▶ [Exercise directions]
Scan each line of the records for the word "orange" and extract the ones that have it.

───── Data excerpts

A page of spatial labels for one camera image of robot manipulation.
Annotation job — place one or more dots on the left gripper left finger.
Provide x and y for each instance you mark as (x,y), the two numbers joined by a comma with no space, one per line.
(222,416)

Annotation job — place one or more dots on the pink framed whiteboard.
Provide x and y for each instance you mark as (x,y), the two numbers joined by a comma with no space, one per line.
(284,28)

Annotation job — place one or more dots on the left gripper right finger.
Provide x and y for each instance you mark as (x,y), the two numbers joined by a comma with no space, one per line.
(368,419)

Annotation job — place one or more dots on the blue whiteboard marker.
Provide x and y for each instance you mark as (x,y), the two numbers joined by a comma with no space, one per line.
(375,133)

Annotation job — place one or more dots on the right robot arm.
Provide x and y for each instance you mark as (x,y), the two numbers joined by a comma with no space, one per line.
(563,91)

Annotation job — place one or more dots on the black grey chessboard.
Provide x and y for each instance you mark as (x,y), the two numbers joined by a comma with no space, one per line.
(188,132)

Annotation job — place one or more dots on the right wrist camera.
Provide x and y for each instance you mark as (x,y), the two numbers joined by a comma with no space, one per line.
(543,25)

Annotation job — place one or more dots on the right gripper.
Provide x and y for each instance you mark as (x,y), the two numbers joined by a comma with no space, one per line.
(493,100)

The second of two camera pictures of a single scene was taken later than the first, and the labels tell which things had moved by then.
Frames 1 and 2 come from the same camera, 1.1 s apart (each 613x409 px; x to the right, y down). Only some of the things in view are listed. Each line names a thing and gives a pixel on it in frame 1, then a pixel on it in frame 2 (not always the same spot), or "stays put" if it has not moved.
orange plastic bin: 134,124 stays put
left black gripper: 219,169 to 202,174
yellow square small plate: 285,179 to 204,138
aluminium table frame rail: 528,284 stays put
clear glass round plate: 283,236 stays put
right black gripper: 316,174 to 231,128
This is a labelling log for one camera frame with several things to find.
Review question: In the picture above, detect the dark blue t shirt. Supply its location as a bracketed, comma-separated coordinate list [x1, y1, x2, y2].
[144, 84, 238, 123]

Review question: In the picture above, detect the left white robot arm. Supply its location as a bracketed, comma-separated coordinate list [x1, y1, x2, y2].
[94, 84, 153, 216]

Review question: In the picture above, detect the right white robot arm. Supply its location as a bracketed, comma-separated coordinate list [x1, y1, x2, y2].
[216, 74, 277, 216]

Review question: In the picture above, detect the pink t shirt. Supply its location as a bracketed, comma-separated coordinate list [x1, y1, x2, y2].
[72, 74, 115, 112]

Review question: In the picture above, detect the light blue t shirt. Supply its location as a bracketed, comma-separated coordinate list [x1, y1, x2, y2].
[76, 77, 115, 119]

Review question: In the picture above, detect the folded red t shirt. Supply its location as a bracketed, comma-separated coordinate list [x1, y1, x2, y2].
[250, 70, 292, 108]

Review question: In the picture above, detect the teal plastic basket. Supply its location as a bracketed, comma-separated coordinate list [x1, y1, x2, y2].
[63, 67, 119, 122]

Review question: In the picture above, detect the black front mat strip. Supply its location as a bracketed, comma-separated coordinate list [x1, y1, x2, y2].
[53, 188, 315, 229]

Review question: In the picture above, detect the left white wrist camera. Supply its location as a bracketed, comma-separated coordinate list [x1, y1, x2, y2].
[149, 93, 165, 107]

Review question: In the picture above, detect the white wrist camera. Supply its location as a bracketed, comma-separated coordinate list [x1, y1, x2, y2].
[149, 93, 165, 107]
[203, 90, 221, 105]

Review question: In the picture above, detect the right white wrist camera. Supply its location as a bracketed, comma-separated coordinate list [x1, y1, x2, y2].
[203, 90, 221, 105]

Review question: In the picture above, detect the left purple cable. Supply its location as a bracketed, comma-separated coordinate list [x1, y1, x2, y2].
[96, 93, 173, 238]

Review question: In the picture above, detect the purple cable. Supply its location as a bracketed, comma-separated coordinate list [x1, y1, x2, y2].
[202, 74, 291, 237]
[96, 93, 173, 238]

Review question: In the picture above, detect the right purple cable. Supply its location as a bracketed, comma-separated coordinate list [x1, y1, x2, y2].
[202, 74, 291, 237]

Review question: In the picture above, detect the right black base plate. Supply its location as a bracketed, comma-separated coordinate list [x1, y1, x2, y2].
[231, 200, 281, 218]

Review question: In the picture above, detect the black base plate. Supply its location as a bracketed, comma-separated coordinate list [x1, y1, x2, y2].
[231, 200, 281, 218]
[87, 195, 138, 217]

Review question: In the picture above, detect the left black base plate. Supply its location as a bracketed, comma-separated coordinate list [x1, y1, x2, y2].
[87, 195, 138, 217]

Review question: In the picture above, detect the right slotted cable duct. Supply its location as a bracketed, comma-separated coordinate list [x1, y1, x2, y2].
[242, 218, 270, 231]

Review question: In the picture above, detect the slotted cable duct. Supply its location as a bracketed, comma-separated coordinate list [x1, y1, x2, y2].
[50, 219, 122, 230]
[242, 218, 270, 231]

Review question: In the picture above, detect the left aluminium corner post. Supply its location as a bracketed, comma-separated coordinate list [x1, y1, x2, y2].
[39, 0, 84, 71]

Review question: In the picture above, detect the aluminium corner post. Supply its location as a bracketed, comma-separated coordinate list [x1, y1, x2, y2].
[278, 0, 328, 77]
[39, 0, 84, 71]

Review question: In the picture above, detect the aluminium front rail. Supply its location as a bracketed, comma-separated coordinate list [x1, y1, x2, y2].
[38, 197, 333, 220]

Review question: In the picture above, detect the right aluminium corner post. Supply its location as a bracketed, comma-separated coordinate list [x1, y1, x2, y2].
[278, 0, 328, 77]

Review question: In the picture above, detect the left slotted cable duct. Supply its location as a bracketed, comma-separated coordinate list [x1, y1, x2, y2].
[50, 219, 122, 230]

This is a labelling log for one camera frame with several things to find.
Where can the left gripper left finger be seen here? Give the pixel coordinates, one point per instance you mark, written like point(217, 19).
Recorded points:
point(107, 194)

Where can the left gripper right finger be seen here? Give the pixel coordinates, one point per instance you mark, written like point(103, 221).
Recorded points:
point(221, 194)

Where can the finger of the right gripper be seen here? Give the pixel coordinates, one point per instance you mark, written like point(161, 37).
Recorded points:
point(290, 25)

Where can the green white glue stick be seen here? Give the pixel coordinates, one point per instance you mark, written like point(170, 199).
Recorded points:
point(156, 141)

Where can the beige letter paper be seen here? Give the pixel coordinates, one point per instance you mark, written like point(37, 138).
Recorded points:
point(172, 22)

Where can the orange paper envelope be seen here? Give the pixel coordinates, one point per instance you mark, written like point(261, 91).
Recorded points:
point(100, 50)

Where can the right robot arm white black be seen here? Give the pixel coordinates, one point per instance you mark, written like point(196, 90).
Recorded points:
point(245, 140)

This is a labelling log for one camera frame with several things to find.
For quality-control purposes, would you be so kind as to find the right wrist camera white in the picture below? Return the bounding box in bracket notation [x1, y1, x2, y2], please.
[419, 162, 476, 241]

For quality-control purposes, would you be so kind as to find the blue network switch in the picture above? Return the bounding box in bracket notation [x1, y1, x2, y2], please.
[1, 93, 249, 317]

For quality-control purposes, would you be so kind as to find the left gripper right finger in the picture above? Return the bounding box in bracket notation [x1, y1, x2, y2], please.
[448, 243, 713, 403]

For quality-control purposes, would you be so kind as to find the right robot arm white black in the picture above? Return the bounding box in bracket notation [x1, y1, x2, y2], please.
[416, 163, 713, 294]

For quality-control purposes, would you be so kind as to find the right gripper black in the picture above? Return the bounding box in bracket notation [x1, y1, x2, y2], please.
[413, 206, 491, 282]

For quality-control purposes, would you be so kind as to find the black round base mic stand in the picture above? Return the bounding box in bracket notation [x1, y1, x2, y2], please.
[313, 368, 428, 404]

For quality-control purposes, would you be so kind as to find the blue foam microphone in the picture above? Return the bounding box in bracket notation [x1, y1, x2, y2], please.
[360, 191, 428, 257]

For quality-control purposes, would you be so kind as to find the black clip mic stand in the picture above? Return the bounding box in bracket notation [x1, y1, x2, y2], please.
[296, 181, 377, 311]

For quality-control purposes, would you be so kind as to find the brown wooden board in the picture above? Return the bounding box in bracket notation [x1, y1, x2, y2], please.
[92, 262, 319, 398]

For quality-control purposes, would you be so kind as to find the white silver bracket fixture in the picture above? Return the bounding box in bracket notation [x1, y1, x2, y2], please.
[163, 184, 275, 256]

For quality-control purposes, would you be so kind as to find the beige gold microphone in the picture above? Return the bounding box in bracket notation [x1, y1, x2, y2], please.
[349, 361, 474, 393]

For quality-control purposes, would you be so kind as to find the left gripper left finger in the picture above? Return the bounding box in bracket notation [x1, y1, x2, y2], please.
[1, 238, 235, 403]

──────────

▶ [Output for this task]
orange plastic bin: 134,124 stays put
Where can the orange paper envelope be seen here? Give the pixel coordinates, one point per instance you mark, written like point(261, 91).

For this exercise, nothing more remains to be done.